Opinion
29785.
DECIDED JANUARY 22, 1943.
Obstructing legal process; from Statesboro city court — Judge Lanier. May 26, 1942.
Aiken Preston, for plaintiff in error.
B. H. Ramsey, solicitor, contra.
To constitute obstructing, resisting, or opposing an officer, in attempting to execute a legal process, there must be some overt act consisting of force or threat, accompanied by some overt act with the ability and the apparent intent to carry such threat into effect. Mere threats alone, or a mere refusal to aid the officer in executing the process, are not sufficient.
DECIDED JANUARY 22, 1943.
The defendant was charged with a violation of Code § 26-4401: "Any person who shall knowingly and wilfully obstruct, resist, or oppose any officer of this State, or other person duly authorized, in serving or attempting to serve or execute any lawful process or order, or shall assault or beat any officer, or person aforesaid, or for having served or executed the same, shall be guilty of a misdemeanor." That view of the evidence which is most unfavorable to the accused must be taken, for every presumption and every inference is in favor of the verdict. Vandeviere v. State, 58 Ga. App. 18 ( 197 S.E. 338). The evidence showed that the officer went to the house of the defendant, Dan McBride, to execute a legal process based upon a chattel-mortgage foreclosure, and was accompanied by Dixon, an agent of the mortgagee. The agent remained in the street in front of the house and the officer entered the house to execute the lawful process. The officer testified: "The defendant was in a back room when I got there. I talked to his wife and Dan [defendant] came into the front room where I was talking to his wife. His wife said that she had some receipts showing that the radio was paid for. I said that I didn't have anything to do with that part of it. I just wanted to do what I was supposed to do, and that was to repossess the radio. Dan McBride was in the room then. I called Mr. Dixon to come into the house and look at the receipts. About that time Dan McBride went into a room across the hall and I saw him take a rifle down from over the window. He, Dan McBride, pointed the rifle at us and said `You can't take that radio, get out of my house, get out.' The radio was not paid for. There was a balance due on it. The contract was signed by Buster McBride who is the defendant's son, and also by Buster McBride's mother." Dixon testified: "Dan McBride did not put his hand on us. He did not threaten to shoot us. He pointed the rifle at us and told us not to take the radio and to get out of his house." The officer testified that they did not wait to see if he was going to shoot, but that they just got out of the house.

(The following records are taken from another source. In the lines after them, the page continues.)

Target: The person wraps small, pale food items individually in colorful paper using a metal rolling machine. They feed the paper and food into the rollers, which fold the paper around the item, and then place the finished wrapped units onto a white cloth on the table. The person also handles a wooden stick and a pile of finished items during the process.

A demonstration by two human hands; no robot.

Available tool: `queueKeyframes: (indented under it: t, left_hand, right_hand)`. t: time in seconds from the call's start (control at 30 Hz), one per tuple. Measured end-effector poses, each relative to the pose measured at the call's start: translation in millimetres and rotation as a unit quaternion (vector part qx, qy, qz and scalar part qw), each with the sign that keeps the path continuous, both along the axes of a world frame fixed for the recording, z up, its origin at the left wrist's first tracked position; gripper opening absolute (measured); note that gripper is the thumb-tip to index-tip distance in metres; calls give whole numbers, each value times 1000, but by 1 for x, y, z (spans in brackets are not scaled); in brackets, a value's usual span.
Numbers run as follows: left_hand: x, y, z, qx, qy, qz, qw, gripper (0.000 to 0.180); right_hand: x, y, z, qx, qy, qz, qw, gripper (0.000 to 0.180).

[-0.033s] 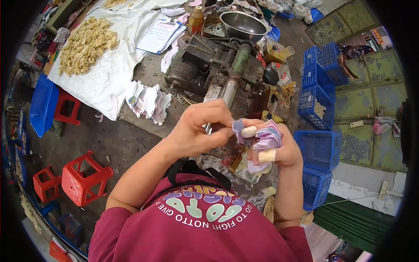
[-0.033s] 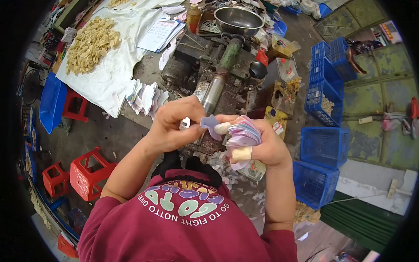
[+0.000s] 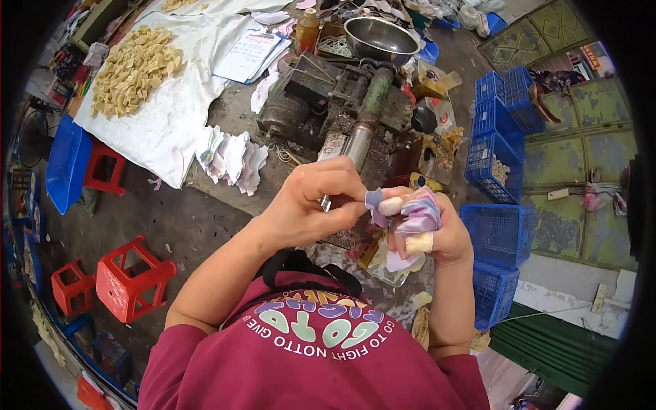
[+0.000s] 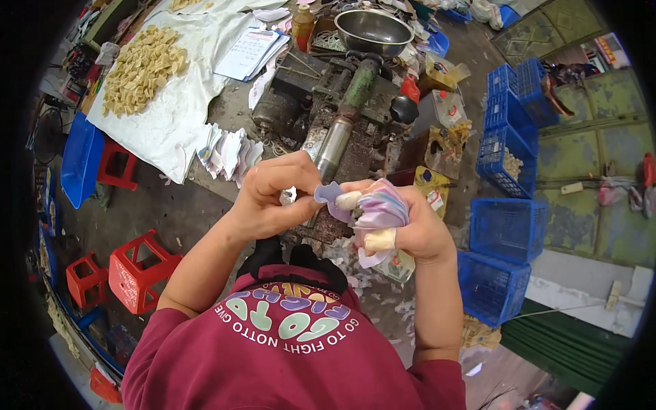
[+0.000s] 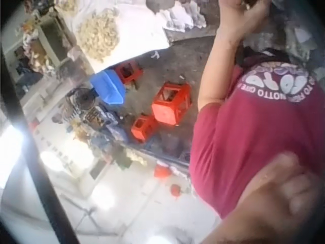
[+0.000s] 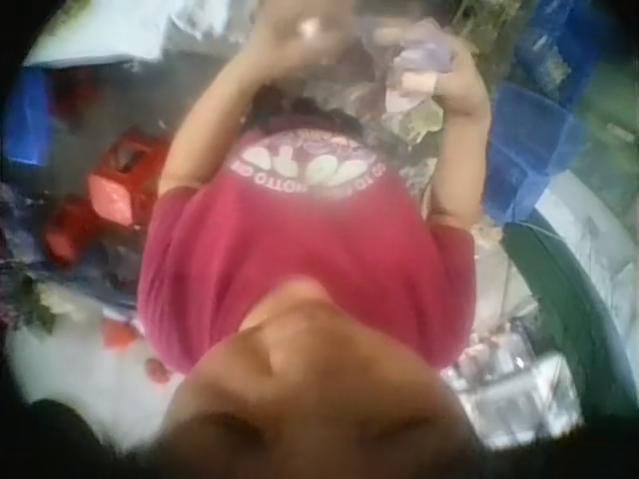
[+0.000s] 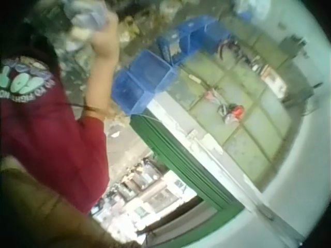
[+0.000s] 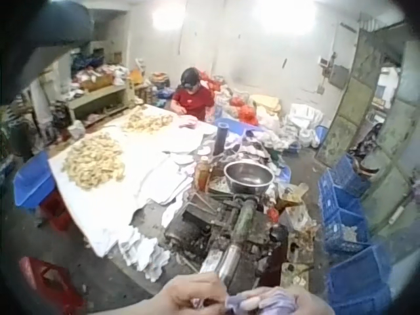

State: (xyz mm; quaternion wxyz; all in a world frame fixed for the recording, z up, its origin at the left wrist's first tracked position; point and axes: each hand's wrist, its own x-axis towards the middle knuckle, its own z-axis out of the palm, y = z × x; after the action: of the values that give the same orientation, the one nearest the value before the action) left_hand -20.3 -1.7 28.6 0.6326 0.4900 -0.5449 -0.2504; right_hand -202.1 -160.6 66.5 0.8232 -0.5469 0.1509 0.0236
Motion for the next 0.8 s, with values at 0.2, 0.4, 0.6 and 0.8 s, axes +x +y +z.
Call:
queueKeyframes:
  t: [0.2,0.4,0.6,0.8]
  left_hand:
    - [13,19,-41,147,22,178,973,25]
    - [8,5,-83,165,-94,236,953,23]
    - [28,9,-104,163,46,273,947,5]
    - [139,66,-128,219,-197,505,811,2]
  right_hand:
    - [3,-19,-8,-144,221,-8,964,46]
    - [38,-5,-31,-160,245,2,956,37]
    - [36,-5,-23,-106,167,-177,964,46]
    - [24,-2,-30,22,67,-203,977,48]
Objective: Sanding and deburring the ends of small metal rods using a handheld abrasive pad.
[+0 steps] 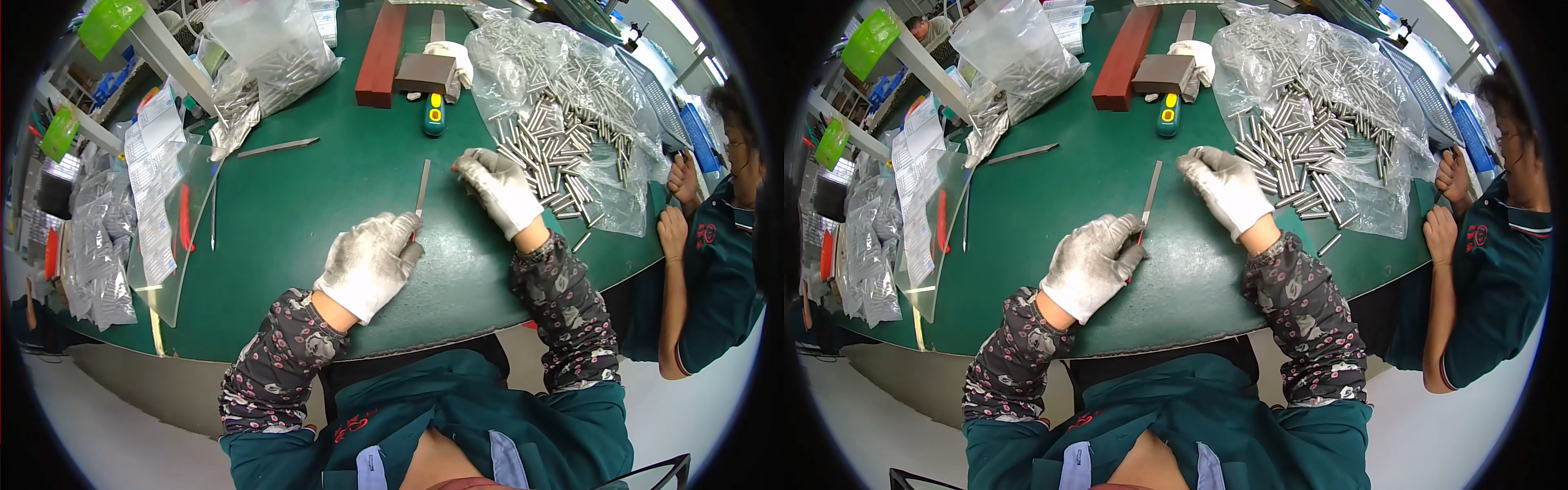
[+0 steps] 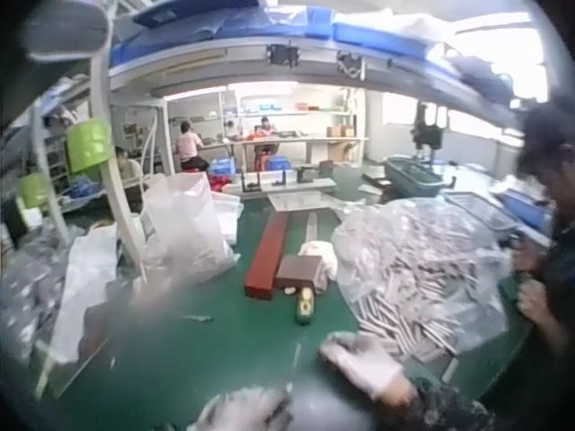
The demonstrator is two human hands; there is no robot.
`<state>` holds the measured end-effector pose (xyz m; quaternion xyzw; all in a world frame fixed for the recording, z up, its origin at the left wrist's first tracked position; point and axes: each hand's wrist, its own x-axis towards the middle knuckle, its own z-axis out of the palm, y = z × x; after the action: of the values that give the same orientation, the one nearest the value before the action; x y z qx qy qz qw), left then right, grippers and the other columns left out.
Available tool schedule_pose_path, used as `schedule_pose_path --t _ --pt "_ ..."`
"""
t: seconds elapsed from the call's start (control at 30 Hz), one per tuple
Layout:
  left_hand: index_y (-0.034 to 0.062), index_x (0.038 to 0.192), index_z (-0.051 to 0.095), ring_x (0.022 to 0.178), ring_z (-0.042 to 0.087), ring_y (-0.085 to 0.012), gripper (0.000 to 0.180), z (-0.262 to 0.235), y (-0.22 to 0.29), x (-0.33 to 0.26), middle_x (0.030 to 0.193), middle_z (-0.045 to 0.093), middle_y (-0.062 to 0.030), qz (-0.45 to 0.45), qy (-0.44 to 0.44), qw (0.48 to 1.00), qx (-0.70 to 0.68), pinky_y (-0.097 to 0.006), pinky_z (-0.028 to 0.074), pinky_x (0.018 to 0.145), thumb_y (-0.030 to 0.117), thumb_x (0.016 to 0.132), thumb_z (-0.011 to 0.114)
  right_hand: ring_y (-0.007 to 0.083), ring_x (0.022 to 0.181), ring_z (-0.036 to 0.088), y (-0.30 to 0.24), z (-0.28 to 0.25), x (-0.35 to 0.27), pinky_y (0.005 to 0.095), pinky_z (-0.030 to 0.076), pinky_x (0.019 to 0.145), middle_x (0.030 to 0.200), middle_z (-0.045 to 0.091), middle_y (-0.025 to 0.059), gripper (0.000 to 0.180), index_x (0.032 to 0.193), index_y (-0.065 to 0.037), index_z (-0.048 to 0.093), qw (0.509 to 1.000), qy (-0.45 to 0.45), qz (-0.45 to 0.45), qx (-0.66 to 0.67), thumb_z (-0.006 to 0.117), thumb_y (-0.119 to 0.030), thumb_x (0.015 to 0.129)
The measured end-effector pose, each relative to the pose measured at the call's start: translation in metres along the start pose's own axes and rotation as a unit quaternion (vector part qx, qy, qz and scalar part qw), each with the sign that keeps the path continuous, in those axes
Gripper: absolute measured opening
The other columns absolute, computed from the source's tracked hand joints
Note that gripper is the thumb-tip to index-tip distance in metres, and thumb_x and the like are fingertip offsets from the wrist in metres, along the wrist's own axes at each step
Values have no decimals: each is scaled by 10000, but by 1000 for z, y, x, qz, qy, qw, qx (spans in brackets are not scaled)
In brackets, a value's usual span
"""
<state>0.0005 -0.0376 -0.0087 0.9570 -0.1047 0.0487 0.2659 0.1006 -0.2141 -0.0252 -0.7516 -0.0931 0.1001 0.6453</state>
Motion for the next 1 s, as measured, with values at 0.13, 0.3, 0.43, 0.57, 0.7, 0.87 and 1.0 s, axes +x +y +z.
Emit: schedule_pose_path --t 0.13,0.3,0.43,0.57,0.7,0.87,1.0 --pt "104 1011 584 902 547 -277 360 -10 -4 3 1048 550 -80 127 5 989 81 -364 469 718 185 671 671 113 630 508 10 -1 4 239 434 625 673 542 48 174 881 -39 568 971 -4 -90 -223 588 -166 764" --pt "100 1146 535 1095 444 -289 570 -16 -14 -2 1296 406 -52 168 -98 967 166 -420 401 838 346 655 688 92 627 512 1 5 2 235 429 604 669 543 57 144 857 -13 544 995 -3 -44 -93 558 -149 811" --pt "96 1169 522 1122 424 -289 619 -12 -15 -1 1312 395 -36 170 -111 967 152 -429 373 864 399 653 680 150 611 556 8 9 9 261 445 601 680 572 80 164 902 -14 531 987 -35 -107 -114 527 -170 849" --pt "101 1162 530 1121 427 -279 614 -11 -18 0 1299 416 -27 172 -104 969 141 -419 380 852 408 651 678 327 735 585 9 16 12 371 459 628 760 605 128 159 905 -57 516 955 -43 -194 -221 532 -199 836" --pt "112 1149 545 1116 436 -267 607 -10 -18 0 1287 435 -18 163 -101 971 141 -408 387 842 419 643 679 306 703 585 2 21 9 360 450 606 739 588 125 116 883 -50 498 915 -39 -216 -338 523 -156 843" --pt "115 1144 548 1114 441 -262 606 -11 -18 0 1295 429 -15 163 -102 971 146 -406 389 839 420 638 681 324 689 574 2 24 9 405 441 584 724 580 112 113 850 -85 474 886 -70 -273 -367 529 -181 824" --pt "110 1142 549 1122 436 -261 608 -11 -16 0 1299 426 -13 164 -97 972 135 -410 388 844 416 635 685 324 685 575 3 21 19 406 441 582 719 579 114 109 849 -86 472 875 -46 -301 -375 539 -165 815"
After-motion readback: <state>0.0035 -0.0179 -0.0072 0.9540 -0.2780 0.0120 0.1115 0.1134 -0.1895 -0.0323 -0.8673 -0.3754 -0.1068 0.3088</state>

To constitute obstructing, resisting, or opposing an officer, in attempting to execute his legal process, there must be some overt act consisting of force or threats accompanied by some overt act with the ability and the apparent intent to carry such threat into effect. Mere threats alone or a mere refusal to aid the officer in executing the process, are not sufficient. 2 Cyc. Crim. L. 1782, § 1155. Butler v. State, 66 Ga. App. 665 ( 19 S.E.2d, 177); Raines v. State, 13 Ga. App. 693 ( 79 S.E. 860); Allen v. State, 5 Ga. App. 237 ( 62 S.E. 1003). The jury was authorized to find that defendant did not merely threaten the officer, but accompanied it with an overt act, the removing of the rifle from over the window and pointing the same at the officer, and told him not to take the radio, and to get out of his house. The words were spoken under such circumstances and accompanied by such an overt act as afforded the officer reasonable grounds to believe that he could not proceed with the execution of the process without incurring evident risk of serious bodily injury. State v. Scott, 123 La. 1085 ( 49 So. 715, 24 L.R.A. (N.S.) 199, 17 Ann. Cas. 400). We do not think the law would make it indispensable that the officer should proceed, at the peril of his life or of serious bodily injury, with the execution of the legal process to further test the threatening words, accompanied by menaces and apparently dangerous acts of the defendant, before the defendant could be found guilty of obstructing legal process. The evidence authorized the verdict.
Judgment affirmed. Broyles, C. J., and Gardner, J., concur.